Mallasamudram Subramanyam Ramakumar was an Indian mechanical engineer, scientist and roboticist, known for developing robotic and automation technologies for Indian nuclear and defence purposes. He was the director of Nuclear Fuels, Automation and Manufacturing Group of the Bhabha Atomic Research Centre (BARC), Trombay. He was the first Head of Division of Remote Handling of Robotics (DRHR) at the organization. He pioneered robotic technology in India. Ramakumar was one of the key persons behind the Pokhran-II test, conducted by India in 1998. It was his team, which developed the online fuelling and coolant channel inspection systems for the power reactors for the 1998 tests.

Ramakumar published several articles on Robotics and Remote handling technologies and peer reviewed a few journals of international repute.

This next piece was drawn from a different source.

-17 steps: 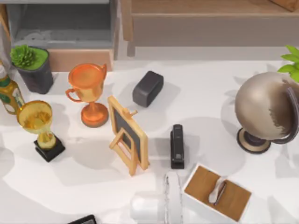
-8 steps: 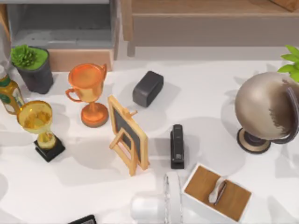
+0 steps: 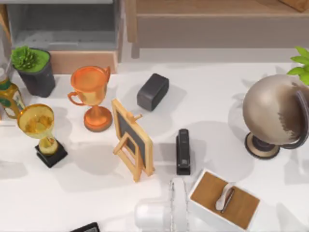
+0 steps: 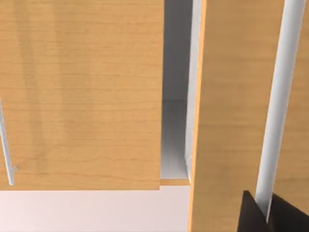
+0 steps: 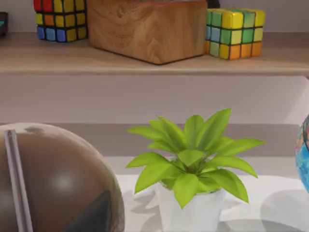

He was a member of the advisory board of the Indian Conference on Computer Vision, Graphics and Image Processing, organised by Space Applications Centre of the Indian Space Research Organization (ISRO) at Ahmedabad, in 2002 and was an external examiner of the Indian Institute of Technology, Mumbai. Government of India awarded him the fourth highest civilian award of the Padmashri in 1999.